Why Big Data is now such a big dealMarch 30, 2012 No Comments
Computers are spewing forth data at astronomical rates about everything from astrophysics to internet shopping. And it could be hugely valuable
One of the most famous quotes in the history of the computing industry is the assertion that “640KB ought to be enough for anybody“, allegedly made by Bill Gates at a computer trade show in 1981 just after the launch of the IBM PC. The context was that the Intel 8088 processor that powered the original PC could only handle 640 kilobytes of Random Access Memory (RAM) and people were questioning whether that limit wasn’t a mite restrictive.
Gates has always denied making the statement and I believe him; he’s much too smart to make a mistake like that.
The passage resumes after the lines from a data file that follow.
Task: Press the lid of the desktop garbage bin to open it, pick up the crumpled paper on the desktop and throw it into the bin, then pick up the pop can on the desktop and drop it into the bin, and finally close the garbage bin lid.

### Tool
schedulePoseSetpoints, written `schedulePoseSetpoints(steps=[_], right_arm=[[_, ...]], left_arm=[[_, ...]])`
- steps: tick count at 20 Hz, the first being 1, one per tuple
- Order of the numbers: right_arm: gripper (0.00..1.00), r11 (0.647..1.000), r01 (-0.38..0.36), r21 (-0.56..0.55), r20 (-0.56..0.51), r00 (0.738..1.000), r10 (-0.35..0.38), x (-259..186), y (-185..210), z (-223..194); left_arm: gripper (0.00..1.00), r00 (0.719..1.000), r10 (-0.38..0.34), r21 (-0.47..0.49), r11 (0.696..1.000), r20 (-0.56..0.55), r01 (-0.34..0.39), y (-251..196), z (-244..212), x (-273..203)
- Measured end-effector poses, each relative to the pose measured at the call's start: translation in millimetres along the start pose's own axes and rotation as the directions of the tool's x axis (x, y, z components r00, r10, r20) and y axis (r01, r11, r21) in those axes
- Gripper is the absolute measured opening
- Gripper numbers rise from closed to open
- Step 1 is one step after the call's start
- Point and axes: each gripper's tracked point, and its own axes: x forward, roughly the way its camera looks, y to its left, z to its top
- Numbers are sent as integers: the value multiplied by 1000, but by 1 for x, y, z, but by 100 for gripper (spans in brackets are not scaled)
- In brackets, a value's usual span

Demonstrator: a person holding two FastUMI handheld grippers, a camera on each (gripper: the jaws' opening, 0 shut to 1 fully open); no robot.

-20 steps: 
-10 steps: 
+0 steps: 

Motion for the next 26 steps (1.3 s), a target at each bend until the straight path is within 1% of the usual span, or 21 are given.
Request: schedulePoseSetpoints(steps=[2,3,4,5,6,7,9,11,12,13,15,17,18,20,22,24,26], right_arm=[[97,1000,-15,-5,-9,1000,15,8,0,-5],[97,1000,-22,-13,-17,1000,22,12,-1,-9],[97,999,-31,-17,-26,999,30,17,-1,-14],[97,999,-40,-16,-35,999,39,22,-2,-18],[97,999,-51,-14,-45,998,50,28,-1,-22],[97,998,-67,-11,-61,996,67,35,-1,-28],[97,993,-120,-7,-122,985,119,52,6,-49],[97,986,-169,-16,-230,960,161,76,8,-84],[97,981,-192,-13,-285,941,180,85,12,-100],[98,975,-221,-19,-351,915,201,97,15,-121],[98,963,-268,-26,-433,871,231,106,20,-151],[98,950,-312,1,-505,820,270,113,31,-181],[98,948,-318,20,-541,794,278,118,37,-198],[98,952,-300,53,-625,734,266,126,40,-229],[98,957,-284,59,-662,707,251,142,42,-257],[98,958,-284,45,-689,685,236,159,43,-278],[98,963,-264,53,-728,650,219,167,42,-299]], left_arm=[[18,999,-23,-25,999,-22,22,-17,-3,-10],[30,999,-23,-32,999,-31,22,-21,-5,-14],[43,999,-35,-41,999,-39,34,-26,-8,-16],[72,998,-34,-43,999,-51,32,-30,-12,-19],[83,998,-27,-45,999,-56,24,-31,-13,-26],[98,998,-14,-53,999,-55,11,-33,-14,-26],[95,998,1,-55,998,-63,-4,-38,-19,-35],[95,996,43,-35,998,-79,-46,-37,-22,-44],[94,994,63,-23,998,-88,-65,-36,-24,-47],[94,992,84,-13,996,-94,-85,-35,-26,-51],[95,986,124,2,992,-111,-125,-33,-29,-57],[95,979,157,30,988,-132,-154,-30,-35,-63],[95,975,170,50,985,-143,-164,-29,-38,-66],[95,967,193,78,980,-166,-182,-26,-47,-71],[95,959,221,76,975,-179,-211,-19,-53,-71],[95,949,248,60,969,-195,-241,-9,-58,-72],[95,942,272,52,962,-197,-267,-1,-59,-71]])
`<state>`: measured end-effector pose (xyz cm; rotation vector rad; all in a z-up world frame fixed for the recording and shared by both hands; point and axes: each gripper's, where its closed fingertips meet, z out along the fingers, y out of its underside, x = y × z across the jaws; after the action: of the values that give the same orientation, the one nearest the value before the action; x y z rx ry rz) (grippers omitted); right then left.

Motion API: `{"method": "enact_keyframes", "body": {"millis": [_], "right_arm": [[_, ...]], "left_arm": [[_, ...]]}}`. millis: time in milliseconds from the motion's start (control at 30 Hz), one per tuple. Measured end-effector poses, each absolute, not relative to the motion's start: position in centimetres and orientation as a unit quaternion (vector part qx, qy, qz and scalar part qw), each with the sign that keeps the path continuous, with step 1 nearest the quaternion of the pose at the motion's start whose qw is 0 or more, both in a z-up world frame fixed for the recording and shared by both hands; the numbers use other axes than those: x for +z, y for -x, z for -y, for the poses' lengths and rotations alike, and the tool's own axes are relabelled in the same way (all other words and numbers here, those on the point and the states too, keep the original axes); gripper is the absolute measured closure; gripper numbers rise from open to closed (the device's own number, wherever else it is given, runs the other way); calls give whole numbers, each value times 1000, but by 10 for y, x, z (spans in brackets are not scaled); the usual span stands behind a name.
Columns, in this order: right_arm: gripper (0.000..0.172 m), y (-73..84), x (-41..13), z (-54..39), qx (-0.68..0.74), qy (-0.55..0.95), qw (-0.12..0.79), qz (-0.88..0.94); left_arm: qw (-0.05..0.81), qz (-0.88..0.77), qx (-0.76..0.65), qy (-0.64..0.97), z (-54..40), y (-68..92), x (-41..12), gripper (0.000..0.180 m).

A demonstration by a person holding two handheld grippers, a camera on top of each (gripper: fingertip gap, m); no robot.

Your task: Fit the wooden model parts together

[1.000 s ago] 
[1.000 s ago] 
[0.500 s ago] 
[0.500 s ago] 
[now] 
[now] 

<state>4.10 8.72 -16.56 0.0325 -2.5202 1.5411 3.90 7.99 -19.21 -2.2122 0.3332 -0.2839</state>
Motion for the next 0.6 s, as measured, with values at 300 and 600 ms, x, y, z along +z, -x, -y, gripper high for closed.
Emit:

He would have known that just as you can never be too rich or too thin, you can also never have too much RAM. The computer on which I’m writing this has four gigabytes (GB) of it, which is roughly 6,000 times the working memory of the original PC, but even then it sometimes struggles with the software it has to run.
But even Gates could not have foreseen the amount of data computers would be called upon to handle within three decades. We’ve had to coin a whole new set of multiples to describe the explosion – from megabytes to gigabytes to terabytes to petabytes, exabytes, zettabytes and yottabytes (which is two to the power of 80, or 10 followed by 23 noughts).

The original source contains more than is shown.